CONNELL, EVAN S[HELBY]., JR.

CONNELL, EVAN S[HELBY]., JR. (1924– ). Born in Kansas City and
educated at Dartmouth, Columbia, and Stanford, Evan S. Connell Jr. remains best known for his novels Mrs. Bridge (1959) and Mr. Bridge (1969).
Connell wrote the screenplay of the 1990 film adaptation that combined
these two titles; it was directed by James Ivory and starred Paul Newman.
He has also written several works about the sea, including two volumes of
poetry, Notes from a Bottle Found on the Beach at Carmel (1963) and Points
for a Compass Rose (1973). A Naval Air Force veteran, Connell criticizes
the military in The Patriot (1960), the story of Melvin Isaacs, a misfit in the
air force who finally crashes his plane and is discharged. At the end of the
novel, Isaacs refuses to fight in the upcoming war between the United States
and the Soviet Union, a pacifist in defiance of his father’s militarism.
Connell describes the Antarctic* expeditions made by Apsley Cherry Garrard, Sir Douglas Mawson, Roald Amundsen, and Robert Scott in The White Lantern (1980), a collection of nonfiction travel accounts. The title refers
to Antarctica’s great ice sheets, which radiate light into space, a phenomenon that astronauts term a “white lantern.” In the same collection, Connell
describes Norse journeys to America, as well as King Gustavus Adolphus’
fated dreadnought Vasa, the intended flagship for his armed forces that sank
only one mile out of port.
Connell has also written war stories about navy bombers, including
“Crash Landing” and “The Yellow Raft,” as well as sea-related stories like
“The Caribbean* Provedor,” “The Cuban Missile Crisis,” and “The Fisherman from Chihuahua,” all reprinted in The Collected Stories of Evan S.
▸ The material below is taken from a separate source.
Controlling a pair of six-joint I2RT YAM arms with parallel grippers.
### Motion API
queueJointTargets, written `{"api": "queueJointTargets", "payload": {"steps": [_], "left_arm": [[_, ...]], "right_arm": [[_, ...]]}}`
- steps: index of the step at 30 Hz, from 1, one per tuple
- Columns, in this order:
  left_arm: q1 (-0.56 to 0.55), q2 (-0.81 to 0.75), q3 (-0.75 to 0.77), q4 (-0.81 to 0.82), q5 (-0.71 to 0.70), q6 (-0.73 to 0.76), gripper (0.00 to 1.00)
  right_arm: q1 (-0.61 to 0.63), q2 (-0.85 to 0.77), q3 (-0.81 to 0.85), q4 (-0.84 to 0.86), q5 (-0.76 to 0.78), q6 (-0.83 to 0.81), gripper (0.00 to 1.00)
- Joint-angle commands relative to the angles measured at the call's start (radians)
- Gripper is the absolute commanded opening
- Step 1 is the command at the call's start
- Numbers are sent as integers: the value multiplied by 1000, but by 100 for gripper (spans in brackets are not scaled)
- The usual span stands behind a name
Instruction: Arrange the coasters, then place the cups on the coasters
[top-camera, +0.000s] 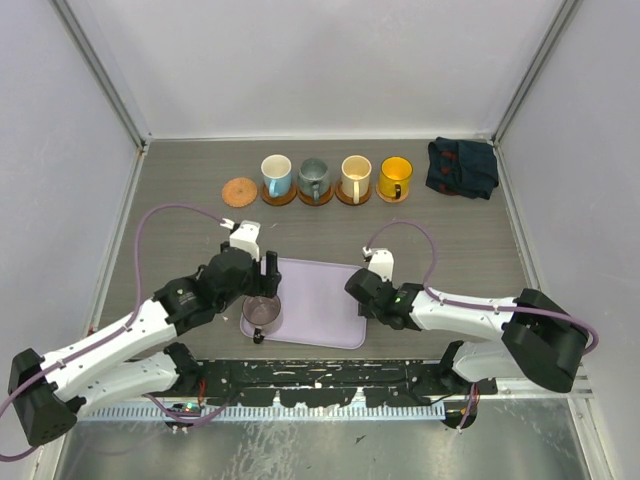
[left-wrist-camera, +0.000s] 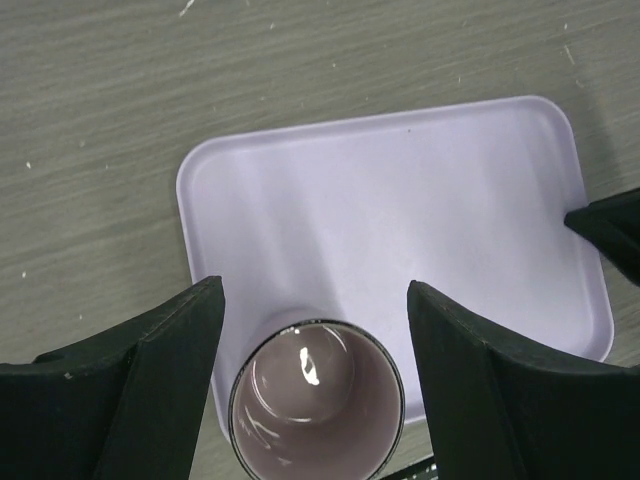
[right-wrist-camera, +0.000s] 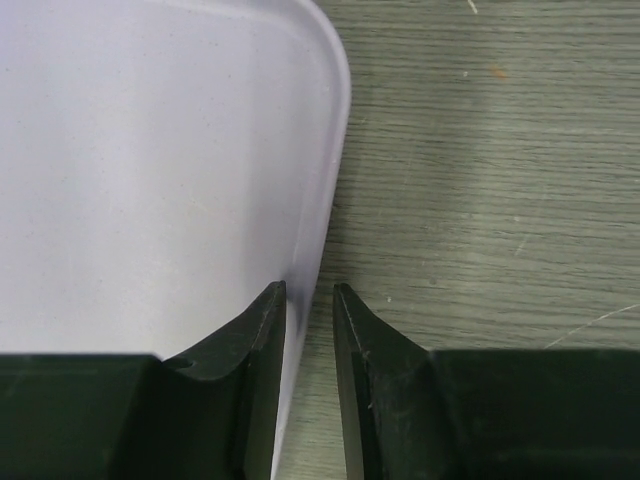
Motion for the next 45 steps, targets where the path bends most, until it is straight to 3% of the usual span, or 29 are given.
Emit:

Connell (1995). “The Fisherman from Chihuahua,” in fact, glosses Connell’s method in his two collections of poetry. As Pendleton, the story’s
principal character, suggests, the beach attracts the detritus of ocean currents. Connell uses “beach” and “compass” as metaphors for serendipity;
hence, his epic-length poems are the repositories for historical and cultural
artifacts that randomly wash up on the shore, for which readers are invited
to construct their own narrative.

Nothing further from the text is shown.